I've been taking a little break from my Japanese art and exploring colors and forms with my abstracts. It's refreshing to switch gears sometimes, and keep my creative brain working without getting too stale.




 However now I've got some new ideas for my Japanese art, which I'm excited to try out. Maybe more faces on wood (only faces!) and a few more kimono patterns surrounding. Perhaps a few smaller square pieces.

This past Friday, I QUIT MY DAY JOB! So now I'm a 100% full-time artist. I am super excited and not afraid at all. My creativity and ideas are exploding, and so are my new ventures.

I learned that positive attitudes really show in your art, and negative attitudes really poison them. I'm not quite sure how this is possible, but it absolutely is: if you are happy, excited, and passionate about what you create, other people will respond and be excited alongside you. If you have a negative attitude and always complain about how people don't respect art, how no-one will attend your shows or buy your paintings, that comes true too. Make an effort to be positive and refuse to think dark thoughts! It might be a struggle at first, but you'll see how your world completely changes because of it.

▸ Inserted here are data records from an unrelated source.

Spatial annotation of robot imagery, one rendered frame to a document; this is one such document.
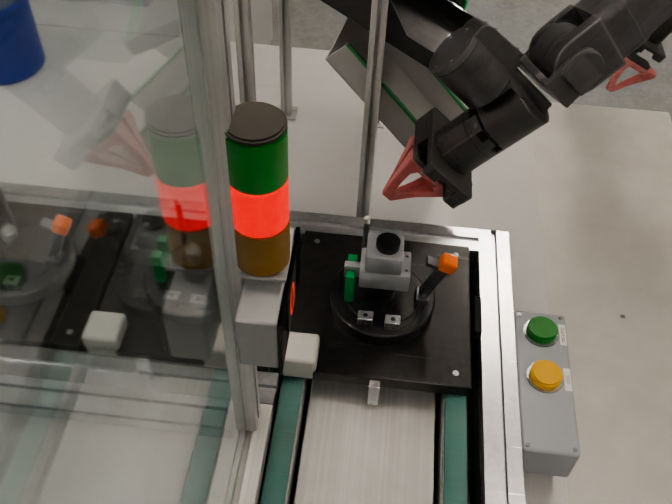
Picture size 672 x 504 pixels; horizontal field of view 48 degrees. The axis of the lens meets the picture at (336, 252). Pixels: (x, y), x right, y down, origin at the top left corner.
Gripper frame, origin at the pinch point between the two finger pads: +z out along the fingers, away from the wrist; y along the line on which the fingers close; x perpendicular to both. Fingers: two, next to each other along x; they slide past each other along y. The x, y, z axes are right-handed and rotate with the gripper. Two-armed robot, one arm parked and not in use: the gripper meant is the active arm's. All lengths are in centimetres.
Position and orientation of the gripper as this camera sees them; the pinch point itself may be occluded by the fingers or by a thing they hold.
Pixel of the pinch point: (391, 192)
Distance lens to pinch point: 88.5
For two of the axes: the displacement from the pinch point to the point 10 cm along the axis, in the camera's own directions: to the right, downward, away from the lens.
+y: -1.1, 7.3, -6.7
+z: -6.8, 4.4, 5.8
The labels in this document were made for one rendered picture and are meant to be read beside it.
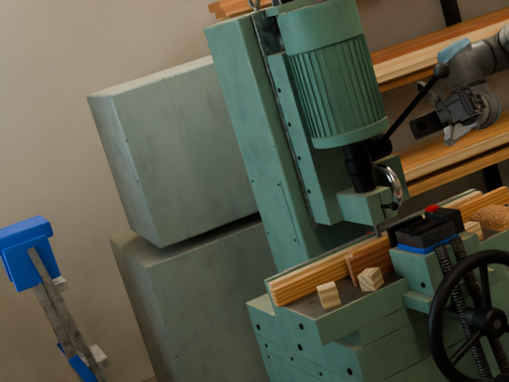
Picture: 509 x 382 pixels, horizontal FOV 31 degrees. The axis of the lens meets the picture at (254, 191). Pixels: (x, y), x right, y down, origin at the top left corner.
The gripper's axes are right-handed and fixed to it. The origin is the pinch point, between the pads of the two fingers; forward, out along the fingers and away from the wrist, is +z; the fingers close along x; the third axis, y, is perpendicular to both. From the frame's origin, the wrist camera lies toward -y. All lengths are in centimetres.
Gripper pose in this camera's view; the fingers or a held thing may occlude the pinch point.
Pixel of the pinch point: (429, 115)
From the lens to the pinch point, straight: 199.5
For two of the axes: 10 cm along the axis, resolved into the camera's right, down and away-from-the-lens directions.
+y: 7.7, -4.3, -4.7
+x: 4.1, 9.0, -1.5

Photo by Julie Ann Tingley. via Flickr

I also started a new fashion blog called "The Fierce Lamb." It shows off my unique style of girly & tomboyish fashions. Though I try to dedicate enough time to art, I can't live without enjoying fashion. I am so passionate about it, and when I push it to the side to make more time for painting, my creativity suffers. It's strange how all these facets of my interests affect one another.


"The Fierce Lamb" has some exciting projects in the works, too. Announcements soon!

OK, so here's my conundrum amidst all this wonderfulness. I have so many wonderful, exciting ventures that I can't keep up with all my websites! Marketing them all separately is hard, too. I have so many blogs, Facebook pages, and Twitters, ah!

However I hesitate to combine them because I know the value of a carefully curated website with one consistent topic only. What to do, what to doooooo.

Does anyone have advice for me? I'd love to hear your thoughts.

<3 JUURI / Julie










Thursday, August 15, 2013

Letting Loose with Crazy Colors & Abstraction

Sometimes I need to create wild, vibrantly abstract works especially after doing so many pieces with tight detail. It's very therapeutic, and I love painting these riots of pure color and energy! I hope you enjoy them too.

Prism I & Prism II | Mixed media on canvas | 12x12" each

Prism I
Detail of Prism I
Detail of Prism I
Prism II
Detail of Prism II
Detail of Prism II

I even like my newspaper palette after I'm done. What a party!